MILAN — Weak consumer confidence in Asia-Pacific and negative trends in wholesale channels impacted Salvatore Ferragamo Group’s third-quarter revenue and depressed its overall performance for the first nine months of 2024. Ta.
Revenues for the third quarter were 221 million euros, down 9.6% year-on-year. Sales for the nine months to September 30 were 744 million euros, down 11.9% compared to the same period in 2023.
“Our third quarter results were impacted by a challenging macroeconomic and consumer environment, and we expect this trend to continue into the second half of the year,” said Marco Gobbetti, Chief Executive Officer and General Manager. , indicating strong performance in the Asia-Pacific region. The region “was the primary phenomenon impacting our sales performance. Secondary channels were also affected by low traffic, which continues to impact the wholesale environment.”
Over the nine-month period, sales in the direct-to-consumer channel decreased by 7.9% to €552.2 million.
There are a total of 369 stores worldwide, compared to 377 at the end of September last year. New stores have opened in Tokyo, Beijing, Seoul and Suzhou.
Sales in the wholesale channel fell 21% to 171.6 million euros, reflecting weaker-than-expected demand in the third quarter, particularly in the U.S. market, Gobbetti said.
The executive said on a call with analysts at the close of trading in Milan on Tuesday that he expected the wholesale channel to “calm down somewhat” in the fourth quarter, but “it will still be slightly negative.” Ta. The US is expected to have bottomed out. Travel retail was hit hard. ”He did not express optimism about the channel for the last quarter of the year.
Mr. Gobbetti did not rule out “some changes,” but said there were no plans for “significant streamlining of stores.”
By category, footwear decreased by 11.3% to 336.1 million euros, and leather goods decreased by 10% to 293.1 million euros. Apparel sales decreased by 20.5% to 42.9 million euros.
Starting with Gobbetti’s comments about the positive response to the collection designed by creative director Maximilian Davies, one analyst highlighted a disconnect, asking why it’s not showing up in the numbers and how the direct-to-consumer channel is performing. I asked him the reason for his poor performance. In response, the executive said he was happy with the new aesthetic Davis has injected into the brand and products, but that “it takes time to grow and resonate with a wider audience, and (improvements) “It’s not something that can be done overnight.” ” The collection is “classic, very sophisticated and not flashy. We want to achieve expansion with a higher customer base,” he continued.

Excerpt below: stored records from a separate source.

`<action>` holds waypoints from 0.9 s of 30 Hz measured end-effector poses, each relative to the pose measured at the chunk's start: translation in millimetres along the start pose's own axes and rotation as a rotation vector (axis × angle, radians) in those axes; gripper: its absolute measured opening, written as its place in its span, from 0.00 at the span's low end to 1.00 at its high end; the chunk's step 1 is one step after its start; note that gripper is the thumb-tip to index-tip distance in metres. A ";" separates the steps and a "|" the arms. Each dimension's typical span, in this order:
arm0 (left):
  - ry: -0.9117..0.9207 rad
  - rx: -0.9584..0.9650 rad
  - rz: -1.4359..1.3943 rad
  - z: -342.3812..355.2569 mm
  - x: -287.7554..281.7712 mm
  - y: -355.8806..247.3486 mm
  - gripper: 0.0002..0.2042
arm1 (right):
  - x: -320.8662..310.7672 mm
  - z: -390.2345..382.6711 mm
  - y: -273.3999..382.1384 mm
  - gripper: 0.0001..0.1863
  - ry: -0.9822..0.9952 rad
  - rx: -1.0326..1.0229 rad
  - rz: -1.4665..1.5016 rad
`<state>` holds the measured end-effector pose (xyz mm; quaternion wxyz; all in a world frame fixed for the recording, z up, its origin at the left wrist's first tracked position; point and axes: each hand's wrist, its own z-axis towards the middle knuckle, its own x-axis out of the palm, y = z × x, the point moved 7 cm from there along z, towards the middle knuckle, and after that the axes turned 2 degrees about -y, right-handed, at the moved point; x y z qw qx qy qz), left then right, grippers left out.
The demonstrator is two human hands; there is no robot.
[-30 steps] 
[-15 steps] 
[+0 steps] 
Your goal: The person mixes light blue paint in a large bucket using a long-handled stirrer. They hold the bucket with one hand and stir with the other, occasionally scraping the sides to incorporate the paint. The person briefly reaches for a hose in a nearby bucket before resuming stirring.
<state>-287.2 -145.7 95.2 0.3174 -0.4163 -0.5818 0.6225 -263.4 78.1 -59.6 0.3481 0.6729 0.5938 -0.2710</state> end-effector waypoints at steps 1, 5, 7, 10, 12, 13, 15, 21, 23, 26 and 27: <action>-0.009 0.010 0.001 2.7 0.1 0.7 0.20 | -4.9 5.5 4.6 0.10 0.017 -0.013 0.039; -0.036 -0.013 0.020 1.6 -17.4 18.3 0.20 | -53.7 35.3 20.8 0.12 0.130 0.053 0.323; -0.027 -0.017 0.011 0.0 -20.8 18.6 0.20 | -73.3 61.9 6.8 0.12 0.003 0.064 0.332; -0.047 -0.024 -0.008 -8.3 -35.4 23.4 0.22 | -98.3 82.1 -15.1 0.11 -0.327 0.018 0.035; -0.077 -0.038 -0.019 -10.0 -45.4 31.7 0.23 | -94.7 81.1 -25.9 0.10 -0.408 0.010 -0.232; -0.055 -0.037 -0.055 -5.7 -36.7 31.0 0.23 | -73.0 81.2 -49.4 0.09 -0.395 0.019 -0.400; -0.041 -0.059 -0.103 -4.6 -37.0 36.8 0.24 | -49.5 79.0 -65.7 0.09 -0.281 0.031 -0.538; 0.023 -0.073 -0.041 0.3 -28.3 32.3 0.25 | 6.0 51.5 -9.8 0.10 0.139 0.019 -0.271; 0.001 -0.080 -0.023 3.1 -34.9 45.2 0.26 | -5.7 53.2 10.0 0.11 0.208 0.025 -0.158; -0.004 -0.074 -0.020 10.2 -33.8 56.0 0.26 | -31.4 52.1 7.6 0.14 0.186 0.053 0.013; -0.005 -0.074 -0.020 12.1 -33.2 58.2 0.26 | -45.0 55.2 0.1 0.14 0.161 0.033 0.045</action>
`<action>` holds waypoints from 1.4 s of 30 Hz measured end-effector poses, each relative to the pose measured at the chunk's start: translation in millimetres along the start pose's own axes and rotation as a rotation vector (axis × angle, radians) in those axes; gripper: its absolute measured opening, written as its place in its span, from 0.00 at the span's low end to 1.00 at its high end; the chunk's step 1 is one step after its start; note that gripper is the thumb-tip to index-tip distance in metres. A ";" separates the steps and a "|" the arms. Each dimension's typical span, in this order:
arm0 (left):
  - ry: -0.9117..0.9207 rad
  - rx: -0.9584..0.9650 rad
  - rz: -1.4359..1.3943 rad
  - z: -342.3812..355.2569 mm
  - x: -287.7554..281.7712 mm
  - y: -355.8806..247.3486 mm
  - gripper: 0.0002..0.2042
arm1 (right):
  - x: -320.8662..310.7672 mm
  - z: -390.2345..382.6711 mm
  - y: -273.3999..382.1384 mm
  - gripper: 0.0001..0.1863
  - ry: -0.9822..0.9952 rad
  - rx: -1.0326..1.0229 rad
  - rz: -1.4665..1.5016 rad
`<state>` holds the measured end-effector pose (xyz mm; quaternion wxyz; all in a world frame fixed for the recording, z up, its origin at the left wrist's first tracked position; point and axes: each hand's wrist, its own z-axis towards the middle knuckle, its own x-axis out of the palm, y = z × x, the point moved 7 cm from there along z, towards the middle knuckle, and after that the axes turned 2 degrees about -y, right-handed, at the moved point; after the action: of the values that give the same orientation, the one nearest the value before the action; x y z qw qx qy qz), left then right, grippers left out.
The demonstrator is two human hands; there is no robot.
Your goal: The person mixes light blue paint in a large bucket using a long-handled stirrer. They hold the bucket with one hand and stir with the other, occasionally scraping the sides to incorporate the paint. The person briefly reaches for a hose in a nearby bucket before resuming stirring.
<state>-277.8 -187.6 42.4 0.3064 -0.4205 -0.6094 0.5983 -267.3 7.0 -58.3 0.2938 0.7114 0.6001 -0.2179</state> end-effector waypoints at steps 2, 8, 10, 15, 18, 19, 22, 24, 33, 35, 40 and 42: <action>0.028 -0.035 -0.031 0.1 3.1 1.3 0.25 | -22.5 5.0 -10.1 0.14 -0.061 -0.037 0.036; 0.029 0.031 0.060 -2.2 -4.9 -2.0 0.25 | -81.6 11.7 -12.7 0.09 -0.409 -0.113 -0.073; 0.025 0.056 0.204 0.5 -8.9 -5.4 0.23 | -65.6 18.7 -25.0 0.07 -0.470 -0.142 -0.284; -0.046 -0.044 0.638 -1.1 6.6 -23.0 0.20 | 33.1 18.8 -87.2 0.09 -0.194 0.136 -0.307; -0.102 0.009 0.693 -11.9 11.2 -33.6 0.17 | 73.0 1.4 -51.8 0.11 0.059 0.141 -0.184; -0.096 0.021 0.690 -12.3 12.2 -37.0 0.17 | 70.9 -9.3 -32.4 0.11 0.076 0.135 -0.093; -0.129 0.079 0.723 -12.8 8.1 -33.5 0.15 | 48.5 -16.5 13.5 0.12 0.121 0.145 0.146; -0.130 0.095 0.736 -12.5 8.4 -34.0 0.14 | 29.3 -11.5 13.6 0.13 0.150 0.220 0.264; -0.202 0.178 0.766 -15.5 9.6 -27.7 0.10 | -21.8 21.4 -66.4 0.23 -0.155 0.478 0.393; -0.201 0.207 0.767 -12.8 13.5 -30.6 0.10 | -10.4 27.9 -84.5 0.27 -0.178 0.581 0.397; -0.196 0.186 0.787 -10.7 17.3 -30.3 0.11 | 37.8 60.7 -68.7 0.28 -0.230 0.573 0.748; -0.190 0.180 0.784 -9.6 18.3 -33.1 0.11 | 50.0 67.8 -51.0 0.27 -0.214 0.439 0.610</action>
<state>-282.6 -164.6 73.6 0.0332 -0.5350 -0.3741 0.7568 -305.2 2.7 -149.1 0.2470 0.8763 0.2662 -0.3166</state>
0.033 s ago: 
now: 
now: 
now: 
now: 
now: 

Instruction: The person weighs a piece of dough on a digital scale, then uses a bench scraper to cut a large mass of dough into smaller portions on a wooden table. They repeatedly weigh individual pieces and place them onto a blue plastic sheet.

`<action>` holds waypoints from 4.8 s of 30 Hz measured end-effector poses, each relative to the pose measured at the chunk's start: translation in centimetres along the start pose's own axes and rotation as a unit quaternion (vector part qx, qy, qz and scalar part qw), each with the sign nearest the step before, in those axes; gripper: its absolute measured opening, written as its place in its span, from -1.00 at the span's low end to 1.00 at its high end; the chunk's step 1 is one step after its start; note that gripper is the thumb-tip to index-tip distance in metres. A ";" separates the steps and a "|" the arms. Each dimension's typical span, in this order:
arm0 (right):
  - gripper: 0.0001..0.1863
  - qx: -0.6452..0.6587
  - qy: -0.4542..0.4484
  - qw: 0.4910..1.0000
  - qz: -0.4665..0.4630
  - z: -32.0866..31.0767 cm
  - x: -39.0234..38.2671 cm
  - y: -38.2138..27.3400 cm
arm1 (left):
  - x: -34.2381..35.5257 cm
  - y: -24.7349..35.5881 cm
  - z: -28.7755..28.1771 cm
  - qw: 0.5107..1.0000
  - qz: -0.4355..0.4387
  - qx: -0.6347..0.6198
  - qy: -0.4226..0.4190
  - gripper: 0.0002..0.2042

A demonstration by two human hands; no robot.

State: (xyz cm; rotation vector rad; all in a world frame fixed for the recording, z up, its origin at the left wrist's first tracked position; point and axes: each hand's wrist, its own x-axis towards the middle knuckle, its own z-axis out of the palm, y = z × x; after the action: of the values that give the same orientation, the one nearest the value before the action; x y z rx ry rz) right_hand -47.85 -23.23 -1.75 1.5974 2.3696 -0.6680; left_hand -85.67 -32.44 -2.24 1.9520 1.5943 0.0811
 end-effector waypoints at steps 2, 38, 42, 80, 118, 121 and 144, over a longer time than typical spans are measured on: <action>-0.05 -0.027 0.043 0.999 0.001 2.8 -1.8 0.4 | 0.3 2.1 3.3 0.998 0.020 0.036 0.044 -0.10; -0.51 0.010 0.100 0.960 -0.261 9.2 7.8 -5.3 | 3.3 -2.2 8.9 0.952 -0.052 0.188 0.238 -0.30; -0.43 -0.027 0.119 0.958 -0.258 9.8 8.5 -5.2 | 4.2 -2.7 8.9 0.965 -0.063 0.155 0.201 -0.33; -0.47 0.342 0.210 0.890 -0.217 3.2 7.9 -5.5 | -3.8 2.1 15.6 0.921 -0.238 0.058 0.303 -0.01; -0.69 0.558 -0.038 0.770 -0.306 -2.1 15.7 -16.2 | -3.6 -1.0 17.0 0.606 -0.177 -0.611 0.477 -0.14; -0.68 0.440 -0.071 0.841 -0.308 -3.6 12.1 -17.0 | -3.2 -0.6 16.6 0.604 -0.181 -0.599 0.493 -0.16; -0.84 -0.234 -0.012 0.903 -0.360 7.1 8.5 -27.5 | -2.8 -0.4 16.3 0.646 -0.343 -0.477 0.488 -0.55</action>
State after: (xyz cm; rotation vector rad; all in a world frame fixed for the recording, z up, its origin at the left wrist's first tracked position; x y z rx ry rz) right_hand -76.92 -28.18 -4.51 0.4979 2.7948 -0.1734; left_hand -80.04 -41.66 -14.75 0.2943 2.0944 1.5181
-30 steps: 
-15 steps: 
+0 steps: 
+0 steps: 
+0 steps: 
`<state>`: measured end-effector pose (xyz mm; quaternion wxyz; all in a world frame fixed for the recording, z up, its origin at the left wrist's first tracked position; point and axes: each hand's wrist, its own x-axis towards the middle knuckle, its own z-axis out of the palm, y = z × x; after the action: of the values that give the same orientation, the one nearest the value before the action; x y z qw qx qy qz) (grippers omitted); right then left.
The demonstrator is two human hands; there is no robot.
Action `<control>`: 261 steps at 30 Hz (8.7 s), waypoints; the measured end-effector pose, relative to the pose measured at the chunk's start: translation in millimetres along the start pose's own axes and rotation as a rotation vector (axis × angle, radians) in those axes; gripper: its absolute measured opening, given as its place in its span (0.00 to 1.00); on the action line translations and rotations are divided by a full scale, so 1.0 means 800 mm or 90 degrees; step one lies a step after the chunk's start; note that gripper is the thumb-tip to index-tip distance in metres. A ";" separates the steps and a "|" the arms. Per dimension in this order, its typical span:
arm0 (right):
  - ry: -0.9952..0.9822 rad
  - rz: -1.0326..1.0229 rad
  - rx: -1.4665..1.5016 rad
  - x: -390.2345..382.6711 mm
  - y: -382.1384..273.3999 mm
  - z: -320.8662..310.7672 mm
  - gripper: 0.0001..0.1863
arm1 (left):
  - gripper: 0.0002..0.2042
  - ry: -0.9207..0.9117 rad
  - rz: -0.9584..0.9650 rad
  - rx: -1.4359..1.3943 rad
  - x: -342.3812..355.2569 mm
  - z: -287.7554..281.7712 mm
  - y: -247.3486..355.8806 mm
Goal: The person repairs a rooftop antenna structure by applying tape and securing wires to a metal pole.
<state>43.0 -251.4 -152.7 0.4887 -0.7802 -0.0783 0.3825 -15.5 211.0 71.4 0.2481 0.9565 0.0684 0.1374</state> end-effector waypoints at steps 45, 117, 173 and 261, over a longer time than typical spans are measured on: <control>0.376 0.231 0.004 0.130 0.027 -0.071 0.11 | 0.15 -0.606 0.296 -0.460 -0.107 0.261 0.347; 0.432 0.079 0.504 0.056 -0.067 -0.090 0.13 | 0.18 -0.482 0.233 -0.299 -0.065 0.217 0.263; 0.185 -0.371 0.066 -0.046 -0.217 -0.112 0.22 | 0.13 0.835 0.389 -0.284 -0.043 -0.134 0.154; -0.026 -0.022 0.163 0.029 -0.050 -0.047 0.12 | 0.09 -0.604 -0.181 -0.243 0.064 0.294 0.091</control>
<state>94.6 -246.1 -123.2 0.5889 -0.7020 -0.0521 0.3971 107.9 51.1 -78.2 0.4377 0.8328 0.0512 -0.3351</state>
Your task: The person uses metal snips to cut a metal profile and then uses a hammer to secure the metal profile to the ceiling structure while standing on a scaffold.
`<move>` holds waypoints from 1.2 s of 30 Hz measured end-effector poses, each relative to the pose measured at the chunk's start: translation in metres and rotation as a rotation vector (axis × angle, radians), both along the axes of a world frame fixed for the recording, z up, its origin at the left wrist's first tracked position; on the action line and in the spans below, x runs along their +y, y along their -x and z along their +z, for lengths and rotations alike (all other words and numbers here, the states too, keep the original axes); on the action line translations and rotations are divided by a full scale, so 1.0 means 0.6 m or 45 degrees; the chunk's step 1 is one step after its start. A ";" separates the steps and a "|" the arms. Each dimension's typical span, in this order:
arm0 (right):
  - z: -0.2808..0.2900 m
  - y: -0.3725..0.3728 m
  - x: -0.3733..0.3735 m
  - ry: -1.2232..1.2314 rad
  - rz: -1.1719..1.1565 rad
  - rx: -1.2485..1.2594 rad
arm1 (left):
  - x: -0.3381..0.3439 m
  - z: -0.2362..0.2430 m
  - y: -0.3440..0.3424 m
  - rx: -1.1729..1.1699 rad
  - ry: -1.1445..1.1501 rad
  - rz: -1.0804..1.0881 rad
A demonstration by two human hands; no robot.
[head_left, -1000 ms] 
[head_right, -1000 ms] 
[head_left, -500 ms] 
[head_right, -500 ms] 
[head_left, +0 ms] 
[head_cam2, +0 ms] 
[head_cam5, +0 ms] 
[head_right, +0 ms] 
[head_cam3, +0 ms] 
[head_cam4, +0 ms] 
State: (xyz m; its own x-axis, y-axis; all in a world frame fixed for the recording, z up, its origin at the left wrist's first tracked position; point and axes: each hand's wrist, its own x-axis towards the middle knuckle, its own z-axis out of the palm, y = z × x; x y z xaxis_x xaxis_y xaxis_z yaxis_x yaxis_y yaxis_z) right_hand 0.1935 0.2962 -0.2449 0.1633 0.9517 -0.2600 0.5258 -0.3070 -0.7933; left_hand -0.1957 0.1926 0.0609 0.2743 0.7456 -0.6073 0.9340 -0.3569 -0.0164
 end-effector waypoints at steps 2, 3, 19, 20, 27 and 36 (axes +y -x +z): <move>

Over the past nine months, sales in the Europe, Middle East and Africa region decreased by 11.5% to €184.5 million. This was affected by a 28% decline in wholesale trade, while the DTC channel increased by 4.5% at constant exchange rates.
Sales in North America decreased by 6.1% to 207.7 million euros, and sales in Latin America decreased by 7.3% to 54.5 million euros.
Sales in Asia Pacific decreased by 18.1% to 216.1 million euros.
Revenues in Japan increased by 3.9% at constant exchange rates, but decreased by 5.4% at current exchange rates to €60.9 million.
Gobbetti said the Chinese cluster has tested negative overall and overseas purchases have fallen below pre-pandemic levels, moving to Japan. Americans’ spending accelerated in the second half of the month.
“The current situation is putting pressure on our sales and profitability, delaying the timeline for achieving our financial goals. By continuing to deliver on-demand in-store and online experiences, we maintain strong operational discipline as we seek to enrich our offer alongside our marketing and retail efforts to maximize the brand’s potential.” said Gobbetti.
“These efforts were encouraging in the quarter, with our new continuous offer across all major product categories, particularly in handbags and women’s footwear, led by the new Icon, through major sales in Europe, Japan and Latin America. It brought results.”
Mr. Gobbetti said he expected full-year operating profit to be around 30 million euros, at the lower end of analysts’ current expectations, given persistent uncertainty about luxury consumer demand. .
“We do not expect a significant change in operating profit trends in the fourth quarter,” Gobbetti said.
“The worst month was July, August was good, and September was in between,” he said, adding that he still expects the fourth-quarter top line to be slightly negative.
Capital expenditures in 2024 are expected to total EUR 75 million.